The Jedi Academy Sourcebook is a 1996 role-playing game supplement published by West End Games for Star Wars: The Roleplaying Game.

==Contents==
The Jedi Academy Sourcebook is a supplement in which the Jedi Academy trilogy by Kevin J. Anderson is adapted into a roleplaying format. Luke Skywalker trains a new generation of Jedi on Yavin IV, even as a lingering dark presence plots to lure his students to the Dark Side. Simultaneously, Han Solo and Chewbacca are embroiled in a dangerous escapade on Kessel that uncovers an ex-Imperial plan involving a hidden Death Star prototype—tucked deep within a nest of black holes. Poison plots against Mon Mothma and the threat of young Anakin Solo's kidnapping add to the peril and intrigue.
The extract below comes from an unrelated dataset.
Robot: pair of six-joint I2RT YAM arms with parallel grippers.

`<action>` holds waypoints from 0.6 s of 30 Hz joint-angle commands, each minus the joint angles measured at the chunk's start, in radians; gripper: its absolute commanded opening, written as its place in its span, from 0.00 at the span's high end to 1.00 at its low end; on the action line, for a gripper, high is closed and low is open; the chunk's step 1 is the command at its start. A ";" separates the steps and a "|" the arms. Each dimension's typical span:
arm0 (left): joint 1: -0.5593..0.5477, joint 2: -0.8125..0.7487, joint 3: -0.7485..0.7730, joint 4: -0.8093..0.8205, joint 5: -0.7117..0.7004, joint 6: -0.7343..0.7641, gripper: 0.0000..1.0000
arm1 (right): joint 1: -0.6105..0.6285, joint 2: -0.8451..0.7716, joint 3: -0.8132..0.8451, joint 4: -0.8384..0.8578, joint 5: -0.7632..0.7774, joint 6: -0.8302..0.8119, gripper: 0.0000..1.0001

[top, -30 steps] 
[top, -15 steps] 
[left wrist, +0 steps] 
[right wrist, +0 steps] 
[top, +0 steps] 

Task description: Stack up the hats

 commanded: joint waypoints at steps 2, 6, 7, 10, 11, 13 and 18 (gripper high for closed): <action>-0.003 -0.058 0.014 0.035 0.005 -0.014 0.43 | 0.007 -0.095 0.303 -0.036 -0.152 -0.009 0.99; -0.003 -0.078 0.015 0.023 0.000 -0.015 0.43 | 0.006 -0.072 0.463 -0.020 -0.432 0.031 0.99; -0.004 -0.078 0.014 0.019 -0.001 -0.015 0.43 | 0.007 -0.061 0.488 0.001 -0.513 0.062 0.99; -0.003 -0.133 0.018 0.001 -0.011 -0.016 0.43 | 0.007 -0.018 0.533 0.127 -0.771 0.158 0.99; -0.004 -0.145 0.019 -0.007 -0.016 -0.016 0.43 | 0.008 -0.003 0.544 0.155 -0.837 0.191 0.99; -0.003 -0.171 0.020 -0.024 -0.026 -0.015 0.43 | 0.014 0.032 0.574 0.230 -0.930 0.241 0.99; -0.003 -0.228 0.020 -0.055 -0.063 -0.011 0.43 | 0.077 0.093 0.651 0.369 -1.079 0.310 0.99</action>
It includes setting details, stats for major characters, and visuals like floorplans—including one for Admiral Ackbar's Mon Calamari sea pod.

==Reception==
Andrew Rilstone reviewed The Jedi Academy Sourcebook for Arcane magazine, rating it a 3 out of 10 overall, and stated that "This is well drawn, well written and well thought-out. But 1 cannot imagine what any roleplayer is going to do with it."